What you return must match the listing below word for word.
*** Opening of DATA SEGMENT ***
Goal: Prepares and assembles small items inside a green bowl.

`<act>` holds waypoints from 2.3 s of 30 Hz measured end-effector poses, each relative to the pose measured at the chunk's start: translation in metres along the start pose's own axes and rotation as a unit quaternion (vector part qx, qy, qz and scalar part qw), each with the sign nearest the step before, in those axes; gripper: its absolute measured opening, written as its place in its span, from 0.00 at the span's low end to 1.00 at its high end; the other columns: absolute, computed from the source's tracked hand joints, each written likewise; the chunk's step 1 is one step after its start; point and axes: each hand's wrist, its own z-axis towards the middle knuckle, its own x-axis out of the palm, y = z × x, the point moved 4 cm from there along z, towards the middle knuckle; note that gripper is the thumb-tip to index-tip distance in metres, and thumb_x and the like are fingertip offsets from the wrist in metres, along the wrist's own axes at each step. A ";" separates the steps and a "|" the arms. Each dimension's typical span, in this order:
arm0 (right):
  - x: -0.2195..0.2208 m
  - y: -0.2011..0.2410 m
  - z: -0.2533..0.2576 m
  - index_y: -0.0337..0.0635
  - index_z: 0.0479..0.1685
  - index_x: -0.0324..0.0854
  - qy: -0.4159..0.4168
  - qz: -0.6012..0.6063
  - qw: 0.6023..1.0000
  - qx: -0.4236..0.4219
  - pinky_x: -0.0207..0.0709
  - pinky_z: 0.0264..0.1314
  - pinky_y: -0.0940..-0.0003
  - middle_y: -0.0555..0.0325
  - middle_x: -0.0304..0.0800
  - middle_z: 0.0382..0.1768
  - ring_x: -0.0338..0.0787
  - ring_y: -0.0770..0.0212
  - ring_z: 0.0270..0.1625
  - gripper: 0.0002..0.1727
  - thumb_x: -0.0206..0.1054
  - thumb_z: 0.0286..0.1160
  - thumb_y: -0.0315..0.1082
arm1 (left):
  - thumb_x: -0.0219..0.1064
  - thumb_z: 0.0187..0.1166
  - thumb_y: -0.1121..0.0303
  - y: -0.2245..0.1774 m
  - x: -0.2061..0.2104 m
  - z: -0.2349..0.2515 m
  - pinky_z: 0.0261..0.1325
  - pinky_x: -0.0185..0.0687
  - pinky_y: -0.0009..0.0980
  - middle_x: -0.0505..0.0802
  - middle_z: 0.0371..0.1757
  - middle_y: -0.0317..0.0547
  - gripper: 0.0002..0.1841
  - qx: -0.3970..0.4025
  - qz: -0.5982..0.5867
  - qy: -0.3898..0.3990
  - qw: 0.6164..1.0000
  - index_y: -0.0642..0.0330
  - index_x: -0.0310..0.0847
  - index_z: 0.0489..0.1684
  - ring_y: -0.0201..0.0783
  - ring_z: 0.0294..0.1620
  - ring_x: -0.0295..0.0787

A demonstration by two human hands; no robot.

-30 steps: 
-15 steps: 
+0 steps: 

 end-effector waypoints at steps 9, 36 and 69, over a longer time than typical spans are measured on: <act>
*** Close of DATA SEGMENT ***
● **THE COMPLETED TASK**:
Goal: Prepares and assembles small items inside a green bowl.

`<act>` holds waypoints from 2.3 s of 30 Hz measured end-effector poses, each relative to the pose measured at the chunk's start: translation in metres along the start pose's own axes and rotation as a unit quaternion (vector part qx, qy, qz and scalar part qw), each with the sign nearest the step before, in those axes; gripper: its absolute measured opening, written as its place in its span, from 0.00 at the span's low end to 1.00 at its high end; the other columns: absolute, computed from the source's tracked hand joints, each written likewise; the chunk's step 1 is one step after its start; point and axes: each hand's wrist, its own z-axis towards the middle knuckle, its own x-axis out of the palm, y = z × x, the point moved 4 cm from there along z, towards the middle knuckle; note that gripper is the thumb-tip to index-tip distance in metres, and thumb_x and the like are fingertip offsets from the wrist in metres, along the wrist's own axes at each step. A ";" separates the steps and a "|" the arms. Each dimension's typical span, in this order:
arm0 (right):
  - x: -0.2195..0.2208 m
  - y: -0.2011..0.2410 m
  - z: -0.2533..0.2576 m
  - index_y: -0.0337..0.0635
  - index_z: 0.0479..0.1685
  - index_x: -0.0324..0.0854
  - qy: -0.4159..0.4168
  - qz: -0.6012..0.6063
  - qw: 0.6023..1.0000
  - qx: -0.4236..0.4219
  - pinky_x: -0.0207..0.0709
  - pinky_z: 0.0264..0.1314
  - pinky_y: -0.0940..-0.0003
  - middle_y: -0.0555..0.0325
  - middle_x: -0.0304..0.0800
  - middle_z: 0.0382..0.1768
  - ring_x: -0.0338..0.0787
  - ring_y: -0.0770..0.0212
  - ring_z: 0.0270..0.1625
  - gripper: 0.0002..0.1727
  - thumb_x: -0.0206..0.1054
  - thumb_z: 0.0286..0.1160
  - thumb_y: -0.0315..0.1082
arm1 (left):
  - thumb_x: -0.0219..0.1064
  - thumb_z: 0.0187..0.1166
  - thumb_y: -0.1121..0.0303
  - y: -0.2245..0.1774 m
  - x: -0.2061..0.2104 m
  - z: -0.2349..0.2515 m
  - pinky_z: 0.0261..0.1325
  - pinky_x: -0.0185..0.0687
  - pinky_y: -0.0009..0.0980
  - middle_x: -0.0505..0.0802
  - middle_z: 0.0371..0.1757
  - middle_y: -0.0317..0.0547
  - gripper: 0.0002..0.1841
  - qx: -0.3970..0.4025
  - qz: -0.5982..0.5867
  - qy: -0.3898..0.3990
  - qw: 0.6164..1.0000
  - index_y: -0.0642..0.0330
  - index_x: -0.0310..0.0847
  - index_z: 0.0489..0.1684
  - ring_y: -0.0201..0.0783
  - ring_z: 0.0294..0.1620
  - ring_x: -0.0295..0.0787

A demonstration by two human hands; no robot.

-30 steps: 
-15 steps: 
+0 steps: 

 end-effector waypoints at steps 9, 36 and 69, over a longer time than typical spans are measured on: <act>

Work on the exercise is now finished.